Source data:
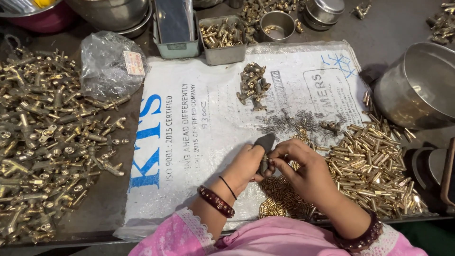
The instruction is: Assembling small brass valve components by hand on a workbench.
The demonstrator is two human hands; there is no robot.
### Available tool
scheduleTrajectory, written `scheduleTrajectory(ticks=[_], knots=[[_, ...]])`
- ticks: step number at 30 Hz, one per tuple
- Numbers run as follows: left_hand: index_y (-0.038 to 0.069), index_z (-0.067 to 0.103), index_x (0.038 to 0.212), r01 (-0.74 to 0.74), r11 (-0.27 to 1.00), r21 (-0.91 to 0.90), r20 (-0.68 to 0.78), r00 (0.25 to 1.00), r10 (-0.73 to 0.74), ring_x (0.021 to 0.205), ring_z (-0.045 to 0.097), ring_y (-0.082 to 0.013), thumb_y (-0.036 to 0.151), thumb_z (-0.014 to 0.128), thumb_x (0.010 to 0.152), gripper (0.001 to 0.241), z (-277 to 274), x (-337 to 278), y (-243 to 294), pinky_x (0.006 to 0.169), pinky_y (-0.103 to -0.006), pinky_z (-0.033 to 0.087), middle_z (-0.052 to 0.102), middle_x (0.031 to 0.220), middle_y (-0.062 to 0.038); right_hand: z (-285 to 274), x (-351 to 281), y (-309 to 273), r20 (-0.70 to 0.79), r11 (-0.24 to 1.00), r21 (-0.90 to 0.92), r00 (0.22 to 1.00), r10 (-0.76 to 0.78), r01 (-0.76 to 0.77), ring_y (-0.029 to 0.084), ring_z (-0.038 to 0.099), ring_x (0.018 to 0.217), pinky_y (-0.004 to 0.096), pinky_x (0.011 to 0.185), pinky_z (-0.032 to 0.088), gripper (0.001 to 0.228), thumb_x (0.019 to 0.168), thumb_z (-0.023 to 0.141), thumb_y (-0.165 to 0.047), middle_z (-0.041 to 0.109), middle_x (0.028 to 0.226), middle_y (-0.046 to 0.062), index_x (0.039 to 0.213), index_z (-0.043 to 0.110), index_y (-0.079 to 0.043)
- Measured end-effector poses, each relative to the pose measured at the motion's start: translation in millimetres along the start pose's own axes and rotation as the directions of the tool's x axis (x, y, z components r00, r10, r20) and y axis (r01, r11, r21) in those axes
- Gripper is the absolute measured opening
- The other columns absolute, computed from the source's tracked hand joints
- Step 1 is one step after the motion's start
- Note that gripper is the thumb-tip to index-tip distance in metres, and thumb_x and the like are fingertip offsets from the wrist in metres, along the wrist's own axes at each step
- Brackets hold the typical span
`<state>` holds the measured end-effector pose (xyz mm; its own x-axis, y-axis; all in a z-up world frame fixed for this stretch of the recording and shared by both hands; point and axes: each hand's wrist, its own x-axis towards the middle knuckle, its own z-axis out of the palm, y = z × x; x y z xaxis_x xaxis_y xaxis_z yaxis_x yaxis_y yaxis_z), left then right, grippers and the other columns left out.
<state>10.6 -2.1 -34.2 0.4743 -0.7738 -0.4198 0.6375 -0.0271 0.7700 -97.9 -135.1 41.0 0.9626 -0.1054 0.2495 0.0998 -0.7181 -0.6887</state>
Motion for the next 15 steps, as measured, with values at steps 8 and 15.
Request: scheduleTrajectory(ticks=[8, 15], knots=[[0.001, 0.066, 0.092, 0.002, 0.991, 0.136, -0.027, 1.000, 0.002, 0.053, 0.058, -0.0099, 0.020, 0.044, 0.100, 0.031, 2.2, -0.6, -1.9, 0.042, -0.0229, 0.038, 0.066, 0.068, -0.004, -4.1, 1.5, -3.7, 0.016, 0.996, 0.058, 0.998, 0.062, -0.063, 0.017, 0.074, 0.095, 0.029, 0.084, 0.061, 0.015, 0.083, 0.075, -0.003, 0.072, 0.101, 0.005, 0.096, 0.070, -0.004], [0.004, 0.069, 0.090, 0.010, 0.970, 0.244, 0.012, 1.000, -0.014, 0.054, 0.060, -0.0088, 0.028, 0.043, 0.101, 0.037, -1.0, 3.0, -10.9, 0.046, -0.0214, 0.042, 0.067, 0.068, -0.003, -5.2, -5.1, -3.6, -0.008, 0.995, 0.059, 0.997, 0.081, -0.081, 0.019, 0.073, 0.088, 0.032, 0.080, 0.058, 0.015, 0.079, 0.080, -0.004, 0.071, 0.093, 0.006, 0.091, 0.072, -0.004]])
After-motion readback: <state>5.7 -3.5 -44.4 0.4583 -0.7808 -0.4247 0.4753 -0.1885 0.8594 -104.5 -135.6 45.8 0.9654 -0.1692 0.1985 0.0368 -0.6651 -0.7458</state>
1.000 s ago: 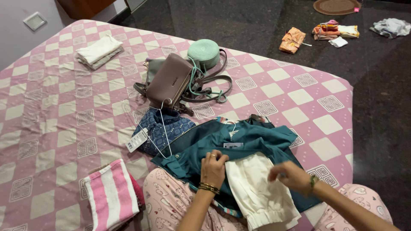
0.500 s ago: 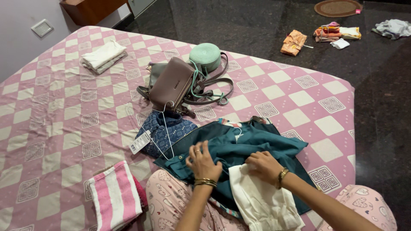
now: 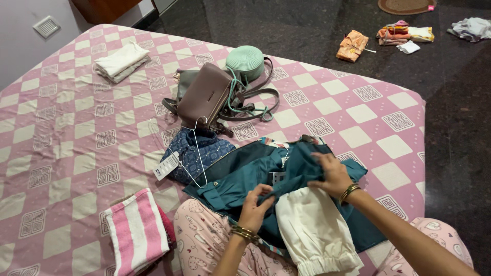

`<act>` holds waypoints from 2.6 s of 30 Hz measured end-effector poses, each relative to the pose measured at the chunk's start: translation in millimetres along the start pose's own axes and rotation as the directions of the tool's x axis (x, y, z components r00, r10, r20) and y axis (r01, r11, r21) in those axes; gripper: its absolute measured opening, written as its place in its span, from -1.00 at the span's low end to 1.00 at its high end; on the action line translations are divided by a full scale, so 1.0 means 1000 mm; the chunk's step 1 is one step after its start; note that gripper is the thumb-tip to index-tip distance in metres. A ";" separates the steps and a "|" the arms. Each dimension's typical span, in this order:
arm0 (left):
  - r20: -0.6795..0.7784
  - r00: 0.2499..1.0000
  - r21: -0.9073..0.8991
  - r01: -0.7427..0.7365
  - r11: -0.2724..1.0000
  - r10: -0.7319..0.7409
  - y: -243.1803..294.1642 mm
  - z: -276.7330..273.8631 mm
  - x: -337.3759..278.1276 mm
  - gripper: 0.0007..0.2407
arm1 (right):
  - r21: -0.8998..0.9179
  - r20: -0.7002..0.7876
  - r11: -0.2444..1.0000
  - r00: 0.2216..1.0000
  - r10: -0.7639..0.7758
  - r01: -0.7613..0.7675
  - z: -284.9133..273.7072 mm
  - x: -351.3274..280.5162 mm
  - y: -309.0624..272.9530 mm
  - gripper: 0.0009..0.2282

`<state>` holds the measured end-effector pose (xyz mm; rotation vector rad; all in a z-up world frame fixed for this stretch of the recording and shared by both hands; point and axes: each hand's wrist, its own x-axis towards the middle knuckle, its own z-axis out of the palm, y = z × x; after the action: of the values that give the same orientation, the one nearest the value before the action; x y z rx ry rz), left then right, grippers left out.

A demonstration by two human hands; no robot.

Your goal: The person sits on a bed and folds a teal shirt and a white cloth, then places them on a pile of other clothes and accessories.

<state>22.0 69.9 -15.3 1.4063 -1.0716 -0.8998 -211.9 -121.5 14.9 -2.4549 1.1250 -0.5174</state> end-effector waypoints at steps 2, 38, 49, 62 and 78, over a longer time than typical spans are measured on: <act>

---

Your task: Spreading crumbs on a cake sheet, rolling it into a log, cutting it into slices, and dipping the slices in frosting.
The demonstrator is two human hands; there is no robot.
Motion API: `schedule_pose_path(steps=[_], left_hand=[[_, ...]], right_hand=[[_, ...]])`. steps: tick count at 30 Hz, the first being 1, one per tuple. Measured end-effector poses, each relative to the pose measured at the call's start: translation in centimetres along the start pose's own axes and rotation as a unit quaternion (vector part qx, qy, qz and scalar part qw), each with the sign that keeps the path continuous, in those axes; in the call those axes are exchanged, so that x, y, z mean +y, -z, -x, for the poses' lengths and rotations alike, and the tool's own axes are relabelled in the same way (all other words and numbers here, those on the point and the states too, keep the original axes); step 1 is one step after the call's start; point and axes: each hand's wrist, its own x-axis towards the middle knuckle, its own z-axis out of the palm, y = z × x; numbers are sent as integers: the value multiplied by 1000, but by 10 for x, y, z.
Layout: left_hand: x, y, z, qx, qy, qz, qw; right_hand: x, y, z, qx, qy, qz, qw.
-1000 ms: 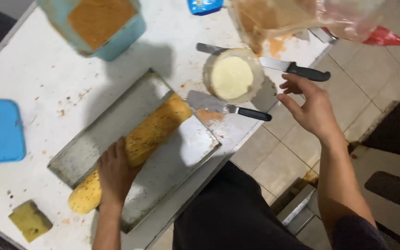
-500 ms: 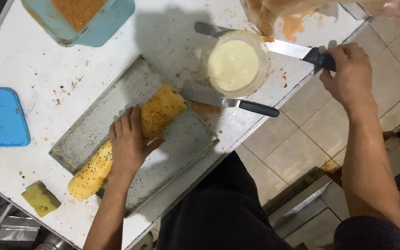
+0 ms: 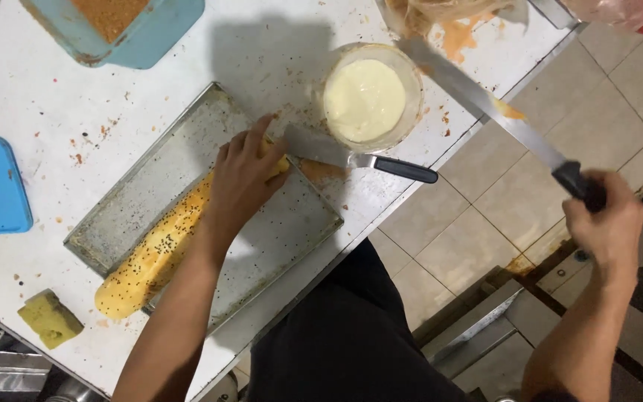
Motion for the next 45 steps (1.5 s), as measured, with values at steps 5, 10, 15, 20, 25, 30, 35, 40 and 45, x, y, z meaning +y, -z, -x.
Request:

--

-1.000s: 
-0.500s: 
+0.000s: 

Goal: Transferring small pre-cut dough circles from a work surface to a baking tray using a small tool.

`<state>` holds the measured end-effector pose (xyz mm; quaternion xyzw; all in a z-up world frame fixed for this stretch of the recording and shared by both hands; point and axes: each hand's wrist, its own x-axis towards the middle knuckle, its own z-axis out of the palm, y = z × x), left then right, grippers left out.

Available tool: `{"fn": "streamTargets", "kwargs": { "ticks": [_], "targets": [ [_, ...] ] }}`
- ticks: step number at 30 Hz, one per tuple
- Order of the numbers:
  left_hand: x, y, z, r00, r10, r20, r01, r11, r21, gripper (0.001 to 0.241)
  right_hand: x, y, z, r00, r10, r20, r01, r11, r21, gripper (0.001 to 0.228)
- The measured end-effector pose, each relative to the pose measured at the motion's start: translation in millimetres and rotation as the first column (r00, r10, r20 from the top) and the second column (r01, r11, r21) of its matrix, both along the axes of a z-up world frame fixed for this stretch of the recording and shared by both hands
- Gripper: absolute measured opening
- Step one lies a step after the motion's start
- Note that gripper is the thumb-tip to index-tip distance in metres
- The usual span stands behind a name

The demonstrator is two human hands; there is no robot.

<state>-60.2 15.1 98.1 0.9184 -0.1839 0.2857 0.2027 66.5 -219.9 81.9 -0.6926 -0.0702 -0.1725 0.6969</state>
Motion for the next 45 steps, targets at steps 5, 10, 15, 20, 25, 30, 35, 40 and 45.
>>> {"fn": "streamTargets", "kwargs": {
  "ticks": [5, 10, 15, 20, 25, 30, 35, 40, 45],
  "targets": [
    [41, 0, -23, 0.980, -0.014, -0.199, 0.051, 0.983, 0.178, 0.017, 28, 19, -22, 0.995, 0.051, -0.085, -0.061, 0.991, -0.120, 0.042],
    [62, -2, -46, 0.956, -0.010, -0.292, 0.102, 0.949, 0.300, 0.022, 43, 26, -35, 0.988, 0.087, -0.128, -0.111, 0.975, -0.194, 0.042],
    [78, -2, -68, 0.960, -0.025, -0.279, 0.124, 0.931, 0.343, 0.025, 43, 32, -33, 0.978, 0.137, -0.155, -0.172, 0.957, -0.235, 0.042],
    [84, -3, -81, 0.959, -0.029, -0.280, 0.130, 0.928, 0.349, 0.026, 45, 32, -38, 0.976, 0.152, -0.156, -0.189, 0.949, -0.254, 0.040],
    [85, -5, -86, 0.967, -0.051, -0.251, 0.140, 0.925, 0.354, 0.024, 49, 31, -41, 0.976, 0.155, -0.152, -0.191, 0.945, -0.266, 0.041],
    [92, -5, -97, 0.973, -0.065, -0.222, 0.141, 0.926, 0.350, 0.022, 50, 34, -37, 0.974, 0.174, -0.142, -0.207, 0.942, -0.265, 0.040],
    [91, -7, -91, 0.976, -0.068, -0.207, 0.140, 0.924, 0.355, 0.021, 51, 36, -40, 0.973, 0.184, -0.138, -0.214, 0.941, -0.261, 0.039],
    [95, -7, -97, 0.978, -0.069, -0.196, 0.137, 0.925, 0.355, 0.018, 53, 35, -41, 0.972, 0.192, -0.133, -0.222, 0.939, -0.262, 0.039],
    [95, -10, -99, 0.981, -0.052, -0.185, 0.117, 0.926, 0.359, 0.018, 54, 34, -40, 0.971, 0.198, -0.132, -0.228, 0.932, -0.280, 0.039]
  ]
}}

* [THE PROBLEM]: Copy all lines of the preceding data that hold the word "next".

* [FINAL ANSWER]:
Motion for the next 15 steps, as measured, with values at steps 8 and 15.
Motion for the next 45 steps (1.5 s), as measured, with values at steps 5, 10, 15, 20, 25, 30, 35, 40 and 45, x, y, z meaning +y, -z, -x.
Motion for the next 45 steps, targets at steps 5, 10, 15, 20, 25, 30, 35, 40 and 45.

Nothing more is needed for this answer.